Newsom invited him on as his first guest in an effort to appear “bipartisan.” That move alone signals more than a desire to reach across the aisle—it signals whose approval he’s seeking.
This wasn’t a spontaneous exchange—it was a calculated move, and a political wink to the center-right, packaged as “balance.” And it came from the same man who once signed a bill making California a sanctuary state for trans youth. That contrast gave right-wing media a fresh soundbite.
Even Rep.Sarah McBride (D-Del.)—the first openly trans member of Congress—recently urged Democrats to make room for people with “honest questions” about trans inclusion in sports. But those questions aren’t neutral. They’re part of a long, strategic assault on trans people’s dignity.
State Sen. Scott Wiener (D-11), one of the few who consistently shows up for trans communities, called it out immediately: “Trans people are under attack. They need support, not betrayal.”
In March 2024, Schumer gave a speech condemning Israeli leader Benjamin Netanyahu and calling for elections in Israel—after more than 30,000 Palestinians were already dead. The speech was safe, and the policy—uninterrupted U.S. military aid—remained unchanged.
This is what performative politics looks like in action: too late, too safe, and too empty.
We’re told these are “tough choices.” But they’re only tough if your priority is your career. When Democrats lose ground, they often shift to the center—abandoning bold policies and the people who need them most.
But history shows that doesn’t win back power—it loses trust. As American Affairs Journal outlines, the party’s retreat to centrism—from welfare reform in the 90s to recent budget deals—has consistently weakened its own base while signaling to Republicans that cruelty works.
I know the cost of centrist politics because I lived it. In the 90s, Democrats embraced welfare reform and tough-on-crime laws to look “tough” and “moderate.”
That turn helped criminalize poverty. I was convicted of welfare fraud. I wasn’t gaming the system; I was surviving it. Whole communities were punished in the name of bipartisanship. So when Democrats today praise “moderation,” I hear echoes of policies that nearly erased me.
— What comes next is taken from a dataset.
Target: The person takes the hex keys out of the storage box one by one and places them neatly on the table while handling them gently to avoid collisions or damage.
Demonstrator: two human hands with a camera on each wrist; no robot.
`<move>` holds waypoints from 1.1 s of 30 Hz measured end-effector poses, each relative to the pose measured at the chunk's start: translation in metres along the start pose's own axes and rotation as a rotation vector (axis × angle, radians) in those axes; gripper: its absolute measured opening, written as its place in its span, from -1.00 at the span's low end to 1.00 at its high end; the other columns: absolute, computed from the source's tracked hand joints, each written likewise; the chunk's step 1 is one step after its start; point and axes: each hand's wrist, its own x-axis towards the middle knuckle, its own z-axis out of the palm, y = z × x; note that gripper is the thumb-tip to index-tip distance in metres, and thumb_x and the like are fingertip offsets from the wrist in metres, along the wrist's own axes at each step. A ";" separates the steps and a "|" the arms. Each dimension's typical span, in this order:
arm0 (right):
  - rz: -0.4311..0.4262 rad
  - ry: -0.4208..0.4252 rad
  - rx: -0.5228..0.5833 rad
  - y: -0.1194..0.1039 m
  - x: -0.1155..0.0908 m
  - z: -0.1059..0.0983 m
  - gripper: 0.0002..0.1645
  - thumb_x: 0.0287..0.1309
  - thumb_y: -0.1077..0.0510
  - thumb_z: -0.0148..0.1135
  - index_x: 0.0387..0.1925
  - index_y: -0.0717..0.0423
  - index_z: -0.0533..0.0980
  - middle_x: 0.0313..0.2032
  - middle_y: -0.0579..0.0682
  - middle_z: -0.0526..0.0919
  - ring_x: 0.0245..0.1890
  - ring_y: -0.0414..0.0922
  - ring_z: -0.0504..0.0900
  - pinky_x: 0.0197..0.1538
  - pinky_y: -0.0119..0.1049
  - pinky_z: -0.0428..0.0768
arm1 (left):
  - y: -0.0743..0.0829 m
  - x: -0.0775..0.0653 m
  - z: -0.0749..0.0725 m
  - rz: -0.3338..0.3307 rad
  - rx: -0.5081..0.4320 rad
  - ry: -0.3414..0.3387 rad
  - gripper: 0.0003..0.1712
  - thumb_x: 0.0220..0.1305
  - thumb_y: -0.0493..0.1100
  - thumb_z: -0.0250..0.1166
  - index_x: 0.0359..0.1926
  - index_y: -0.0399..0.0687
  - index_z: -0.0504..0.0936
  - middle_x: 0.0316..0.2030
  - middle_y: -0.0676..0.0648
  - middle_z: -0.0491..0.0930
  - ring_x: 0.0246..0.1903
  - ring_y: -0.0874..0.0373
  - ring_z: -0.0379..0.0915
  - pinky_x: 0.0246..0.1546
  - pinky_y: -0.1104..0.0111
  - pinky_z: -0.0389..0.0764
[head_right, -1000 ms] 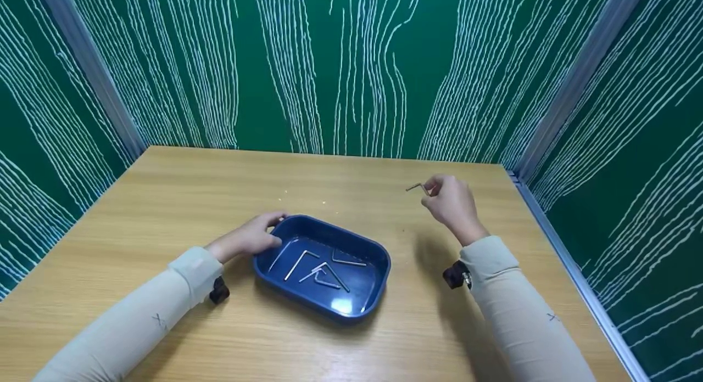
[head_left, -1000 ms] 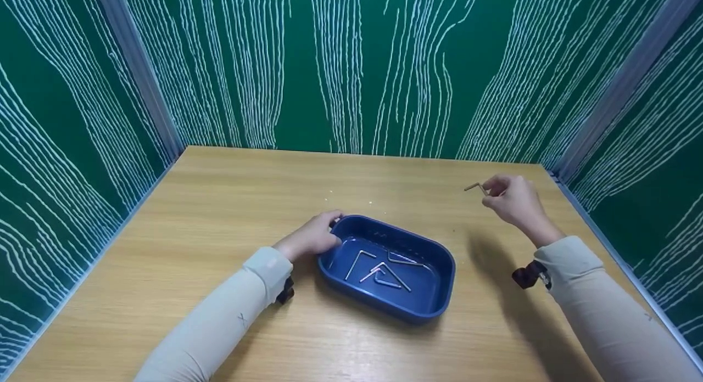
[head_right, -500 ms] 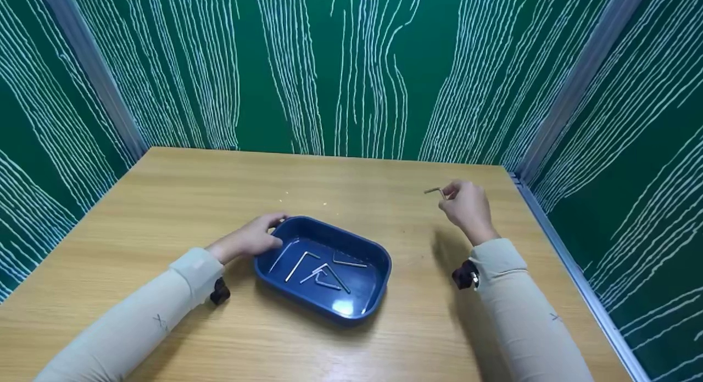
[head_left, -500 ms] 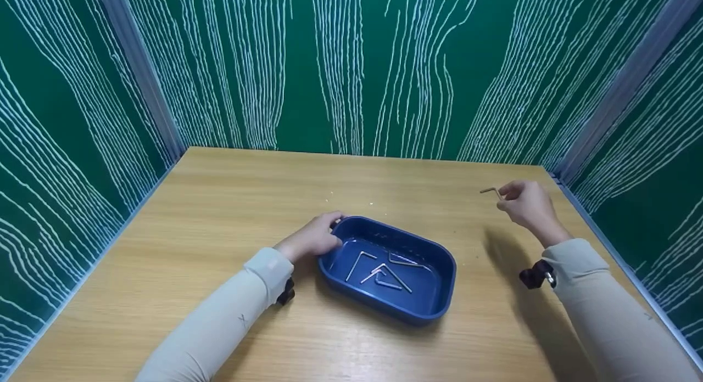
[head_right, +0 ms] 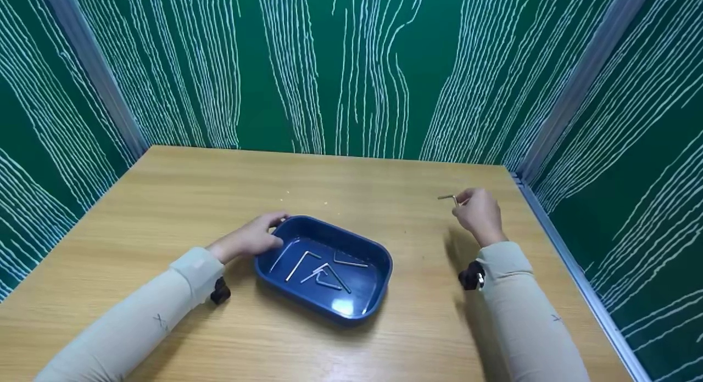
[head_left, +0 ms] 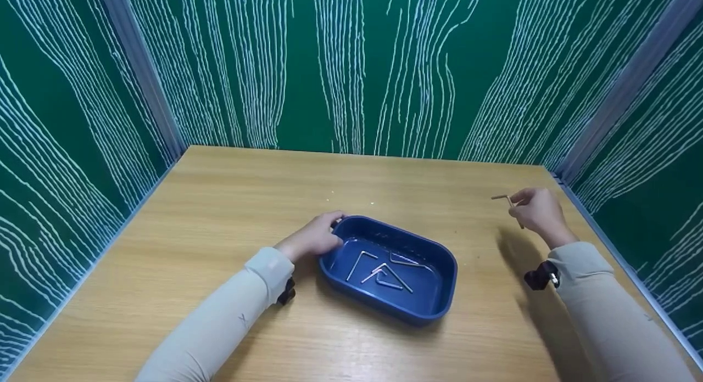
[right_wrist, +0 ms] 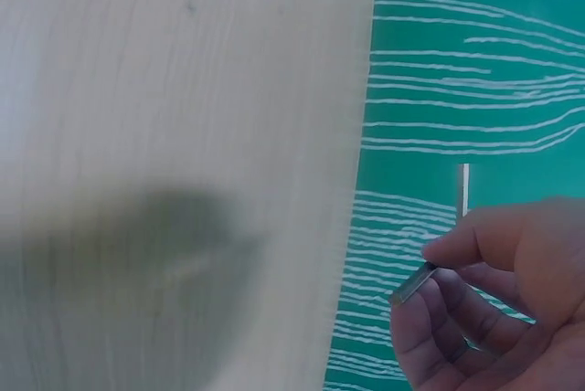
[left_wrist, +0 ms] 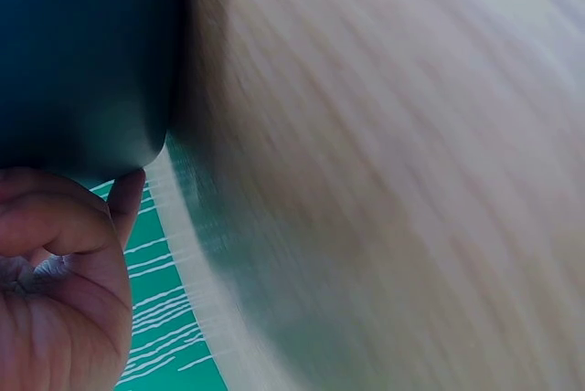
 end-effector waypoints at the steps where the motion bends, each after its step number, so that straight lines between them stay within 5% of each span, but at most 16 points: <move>1: 0.005 -0.003 -0.005 0.002 0.000 0.000 -0.58 0.28 0.32 0.28 0.11 0.51 0.58 -0.04 0.47 0.69 -0.30 0.02 0.68 -0.34 -0.31 0.58 | 0.000 0.000 0.000 0.000 0.002 0.000 -0.40 0.21 -0.39 0.27 0.31 -0.14 0.58 0.27 -0.30 0.65 0.27 -0.21 0.56 0.32 -0.07 0.62; 5: 0.020 -0.002 -0.019 0.011 -0.001 0.000 -0.56 0.27 0.31 0.29 0.12 0.51 0.59 0.01 0.50 0.67 -0.15 0.15 0.68 -0.28 -0.34 0.56 | 0.001 0.000 -0.001 -0.001 0.008 0.000 -0.40 0.22 -0.38 0.28 0.32 -0.14 0.57 0.28 -0.30 0.64 0.28 -0.21 0.55 0.34 -0.07 0.61; 12: 0.023 -0.009 -0.023 0.025 -0.002 0.006 -0.55 0.16 0.33 0.24 0.06 0.53 0.61 -0.25 0.30 0.80 -0.48 -0.18 0.64 -0.39 -0.37 0.56 | -0.002 0.001 0.000 0.005 -0.007 -0.006 -0.45 0.21 -0.39 0.28 0.26 -0.16 0.58 0.25 -0.29 0.65 0.25 -0.20 0.57 0.30 -0.08 0.64; 16: 0.071 -0.053 0.006 0.029 -0.001 0.007 -0.53 0.19 0.35 0.22 0.11 0.57 0.58 -0.37 0.13 0.76 -0.51 -0.18 0.63 -0.42 -0.35 0.58 | -0.003 0.002 0.000 0.002 -0.005 -0.006 -0.45 0.22 -0.38 0.27 0.26 -0.16 0.58 0.24 -0.28 0.65 0.23 -0.18 0.57 0.29 -0.07 0.64; 24: 0.192 -0.128 0.052 0.036 -0.003 0.009 -0.49 0.28 0.38 0.23 0.23 0.58 0.53 -0.03 0.38 0.65 -0.27 -0.01 0.66 -0.31 -0.33 0.67 | -0.003 0.001 0.001 0.005 -0.004 -0.007 -0.48 0.23 -0.39 0.27 0.24 -0.15 0.59 0.22 -0.28 0.66 0.18 -0.17 0.58 0.23 -0.06 0.68; 33: 0.249 -0.159 0.059 0.045 -0.004 0.011 -0.51 0.36 0.36 0.20 0.26 0.53 0.53 0.09 0.40 0.61 0.00 0.18 0.57 -0.14 -0.29 0.64 | -0.002 0.001 -0.001 -0.018 -0.007 -0.010 -0.47 0.27 -0.38 0.26 0.28 -0.15 0.57 0.26 -0.29 0.64 0.20 -0.17 0.57 0.26 -0.06 0.68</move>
If you’re poor, trans, undocumented, disabled, or Palestinian—these choices don’t look tough. They look familiar.
And they cause harm. When people with power echo right-wing talking points, they legitimize them. They embolden bills that restrict bodily autonomy, gut benefits, and criminalize survival. They signal that marginalized people—their lives and dignity—are negotiable.
Schumer and Newsom want to be seen as steady hands.The country doesn’t need politicians who manage decline gracefully. They need leaders who disrupt the status quo to protect the people it was never built to serve.
So where are the leaders?
Not the ones who speak up after it’s politically safe. Not the ones who adjust their stances based on polling data, shifting with the wind instead of standing for something. Where are the ones who lead from the front?
Real leadership is not polished. It’s the woman clearing her record. It’s the trans activist running mutual aid while dodging attacks. It’s the undocumented student organizing for housing justice with no promise of safety.
And it is me, a formerly incarcerated queer Black woman who went back to college in her 50s. Who found her voice not in press rooms but in courtrooms, classrooms, and community spaces. Who survived systems designed to erase her and came back fighting for others still trapped inside them.
Real change doesn’t trickle down—it rises up. From organizing, solidarity, and movements that center the people most impacted and most ignored.
Real leaders are not waiting on permission. They are building with the people already creating justice—one expungement, one coalition, one unapologetic truth at a time.